◆ Task goal: The records follow. Count the lines holding "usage" and give only the number.

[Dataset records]
________
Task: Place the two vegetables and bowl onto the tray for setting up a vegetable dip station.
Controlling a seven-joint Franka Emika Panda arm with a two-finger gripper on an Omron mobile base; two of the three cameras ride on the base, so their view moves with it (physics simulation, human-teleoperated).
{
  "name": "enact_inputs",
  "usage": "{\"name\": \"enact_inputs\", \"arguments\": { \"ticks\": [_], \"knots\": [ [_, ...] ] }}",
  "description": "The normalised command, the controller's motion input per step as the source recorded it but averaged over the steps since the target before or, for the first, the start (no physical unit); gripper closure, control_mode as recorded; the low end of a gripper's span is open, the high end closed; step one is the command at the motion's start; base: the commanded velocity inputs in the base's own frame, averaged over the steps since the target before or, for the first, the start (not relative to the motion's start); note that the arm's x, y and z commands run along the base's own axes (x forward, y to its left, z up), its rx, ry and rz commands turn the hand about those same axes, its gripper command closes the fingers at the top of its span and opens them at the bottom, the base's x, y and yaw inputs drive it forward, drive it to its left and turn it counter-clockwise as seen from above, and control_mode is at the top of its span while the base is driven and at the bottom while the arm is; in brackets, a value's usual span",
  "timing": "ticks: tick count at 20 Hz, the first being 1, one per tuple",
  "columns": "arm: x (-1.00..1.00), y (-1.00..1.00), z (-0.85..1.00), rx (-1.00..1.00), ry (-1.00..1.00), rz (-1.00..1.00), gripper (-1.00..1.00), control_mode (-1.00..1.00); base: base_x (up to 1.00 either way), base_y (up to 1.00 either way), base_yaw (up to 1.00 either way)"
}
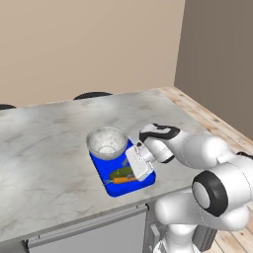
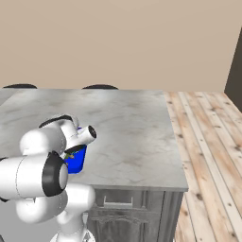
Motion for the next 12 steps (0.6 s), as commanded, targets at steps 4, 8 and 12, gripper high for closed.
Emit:
{"name": "enact_inputs", "arguments": {
  "ticks": [4, 8, 12],
  "knots": [
    [-0.18, -0.12, 0.17, 0.02, 0.00, 0.00, -1.00, -1.00, 0.00, 0.00, 0.00],
    [-0.27, -0.01, 0.30, -0.04, 0.06, -0.09, -1.00, -1.00, 0.00, 0.00, 0.00],
    [-0.28, 0.00, 0.38, -0.09, 0.11, -0.17, -1.00, -1.00, 0.00, 0.00, 0.00]
  ]
}}
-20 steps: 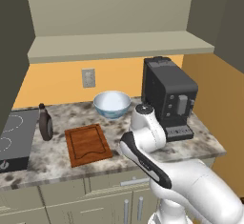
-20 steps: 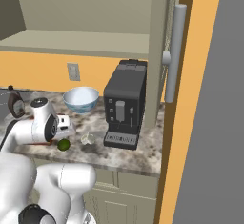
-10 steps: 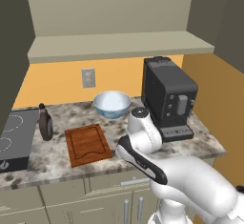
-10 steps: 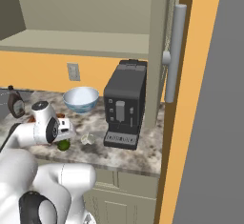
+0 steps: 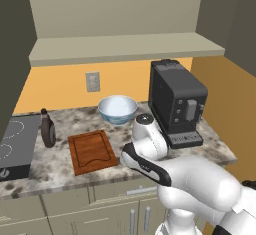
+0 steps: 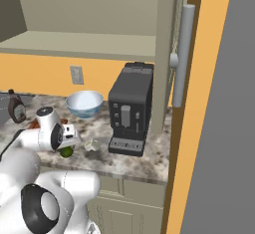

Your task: Open the cabinet. Place the bowl and condiment on the counter. Then place the lime and garlic on the cutting board.

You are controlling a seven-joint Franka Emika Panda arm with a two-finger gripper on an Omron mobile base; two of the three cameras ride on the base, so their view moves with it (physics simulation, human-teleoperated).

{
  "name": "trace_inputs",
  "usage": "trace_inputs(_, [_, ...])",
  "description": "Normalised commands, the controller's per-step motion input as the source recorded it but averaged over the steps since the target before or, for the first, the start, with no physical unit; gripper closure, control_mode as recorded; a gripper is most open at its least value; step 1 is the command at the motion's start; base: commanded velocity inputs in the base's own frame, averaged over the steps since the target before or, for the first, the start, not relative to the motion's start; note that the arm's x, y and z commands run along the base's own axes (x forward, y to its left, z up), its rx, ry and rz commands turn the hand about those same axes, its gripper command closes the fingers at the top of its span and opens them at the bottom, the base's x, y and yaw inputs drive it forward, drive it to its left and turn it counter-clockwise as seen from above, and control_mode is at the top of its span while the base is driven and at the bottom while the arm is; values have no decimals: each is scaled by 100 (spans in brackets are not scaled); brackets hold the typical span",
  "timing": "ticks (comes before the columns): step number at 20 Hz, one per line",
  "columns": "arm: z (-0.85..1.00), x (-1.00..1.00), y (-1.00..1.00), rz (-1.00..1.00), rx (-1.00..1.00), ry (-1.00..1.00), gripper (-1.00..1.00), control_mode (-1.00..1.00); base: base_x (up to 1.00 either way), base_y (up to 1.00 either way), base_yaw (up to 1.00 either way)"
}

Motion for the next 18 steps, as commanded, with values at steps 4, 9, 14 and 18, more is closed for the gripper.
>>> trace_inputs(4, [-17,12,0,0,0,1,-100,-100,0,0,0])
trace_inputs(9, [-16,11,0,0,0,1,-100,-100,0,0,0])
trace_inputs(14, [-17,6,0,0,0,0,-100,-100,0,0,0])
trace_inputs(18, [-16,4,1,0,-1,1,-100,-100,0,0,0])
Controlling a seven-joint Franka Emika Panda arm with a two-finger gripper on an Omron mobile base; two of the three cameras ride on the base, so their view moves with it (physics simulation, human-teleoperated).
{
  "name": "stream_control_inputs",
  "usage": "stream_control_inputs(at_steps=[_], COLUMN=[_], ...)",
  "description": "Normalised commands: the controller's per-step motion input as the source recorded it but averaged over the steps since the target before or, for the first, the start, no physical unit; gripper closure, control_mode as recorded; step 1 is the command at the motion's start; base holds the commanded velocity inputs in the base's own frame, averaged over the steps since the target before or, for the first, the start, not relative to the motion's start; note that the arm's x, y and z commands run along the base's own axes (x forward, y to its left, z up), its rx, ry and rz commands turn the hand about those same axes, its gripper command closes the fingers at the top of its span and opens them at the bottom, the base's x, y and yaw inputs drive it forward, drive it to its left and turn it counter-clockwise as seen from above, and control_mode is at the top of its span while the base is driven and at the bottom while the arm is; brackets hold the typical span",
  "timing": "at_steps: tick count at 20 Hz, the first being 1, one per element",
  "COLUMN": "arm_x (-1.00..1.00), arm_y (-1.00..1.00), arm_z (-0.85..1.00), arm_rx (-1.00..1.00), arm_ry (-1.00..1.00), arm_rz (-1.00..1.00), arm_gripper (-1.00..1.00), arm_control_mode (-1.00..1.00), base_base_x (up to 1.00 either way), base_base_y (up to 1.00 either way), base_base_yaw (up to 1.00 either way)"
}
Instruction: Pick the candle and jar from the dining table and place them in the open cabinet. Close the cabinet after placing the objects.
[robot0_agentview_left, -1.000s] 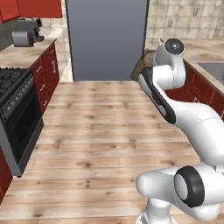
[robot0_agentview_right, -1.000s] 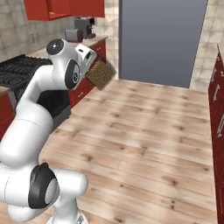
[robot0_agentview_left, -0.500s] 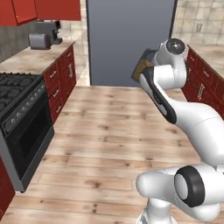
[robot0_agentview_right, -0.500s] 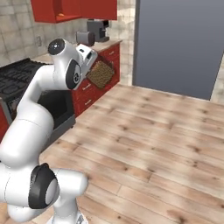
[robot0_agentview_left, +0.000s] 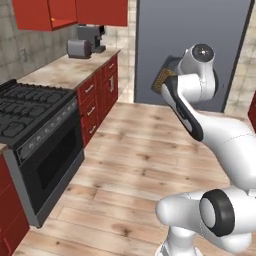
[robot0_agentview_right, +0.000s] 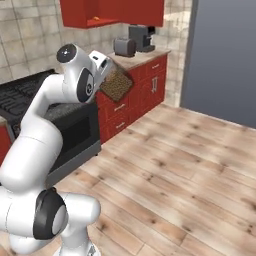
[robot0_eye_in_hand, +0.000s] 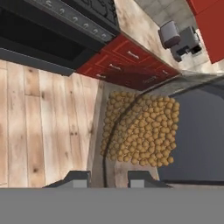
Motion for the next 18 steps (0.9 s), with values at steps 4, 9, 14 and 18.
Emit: stream_control_inputs(at_steps=[4,9,14,18], arm_x=[0.0,0.0,0.0,0.0], arm_y=[0.0,0.0,0.0,0.0], arm_z=[0.0,0.0,0.0,0.0], arm_rx=[0.0,0.0,0.0,0.0], arm_ry=[0.0,0.0,0.0,0.0], arm_rz=[0.0,0.0,0.0,0.0], arm_gripper=[1.0,1.0,1.0,1.0], arm_control_mode=[1.0,1.0,1.0,1.0], base_base_x=[0.82,0.8,0.81,0.76], base_base_y=[0.05,0.01,0.0,0.0], base_base_yaw=[0.37,0.37,0.36,0.32])
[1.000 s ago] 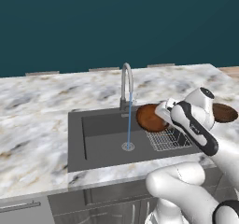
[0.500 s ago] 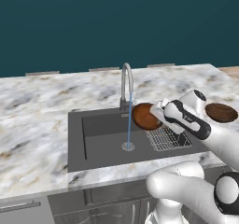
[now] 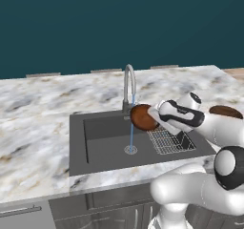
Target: Rinse each bowl for a few seconds and place them down in the sink or on the counter.
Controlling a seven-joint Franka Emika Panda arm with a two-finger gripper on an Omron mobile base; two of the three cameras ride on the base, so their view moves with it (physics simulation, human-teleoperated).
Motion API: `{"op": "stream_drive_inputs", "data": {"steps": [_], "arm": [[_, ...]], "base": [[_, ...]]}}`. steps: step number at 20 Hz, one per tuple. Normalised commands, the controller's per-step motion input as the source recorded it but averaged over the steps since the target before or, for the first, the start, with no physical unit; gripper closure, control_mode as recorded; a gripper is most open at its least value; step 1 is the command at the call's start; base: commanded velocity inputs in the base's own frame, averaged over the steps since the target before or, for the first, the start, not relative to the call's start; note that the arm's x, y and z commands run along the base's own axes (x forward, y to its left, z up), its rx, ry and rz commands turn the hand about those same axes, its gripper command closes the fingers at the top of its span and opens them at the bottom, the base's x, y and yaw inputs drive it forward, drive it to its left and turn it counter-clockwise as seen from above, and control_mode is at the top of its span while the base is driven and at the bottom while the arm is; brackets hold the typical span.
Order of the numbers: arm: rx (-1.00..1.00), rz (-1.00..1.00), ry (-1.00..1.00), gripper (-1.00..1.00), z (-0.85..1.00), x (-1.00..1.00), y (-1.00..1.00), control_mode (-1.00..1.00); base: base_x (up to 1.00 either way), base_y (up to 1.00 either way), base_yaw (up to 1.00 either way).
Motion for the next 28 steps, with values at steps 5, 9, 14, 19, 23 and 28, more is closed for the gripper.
{"op": "stream_drive_inputs", "data": {"steps": [5,9,14,19,23,28], "arm": [[0.0,0.0,0.0,1.0,-0.11,0.36,0.09,-1.0],[0.0,0.01,0.0,1.0,-0.17,0.39,0.0,-1.0],[0.0,0.02,0.0,1.0,-0.17,0.43,0.0,-1.0],[0.0,0.02,-0.05,1.0,0.0,0.01,-0.16,-1.0],[-0.03,0.05,-0.16,1.0,0.2,-0.2,-0.38,-1.0],[-0.08,0.06,-0.13,1.0,0.16,-0.11,-0.23,-1.0]], "base": [[0.0,0.0,0.0],[0.0,0.0,0.0],[0.0,0.0,0.0],[0.0,0.0,0.0],[0.0,0.0,0.0],[0.0,0.0,0.0]]}}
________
◆ Exercise response: 3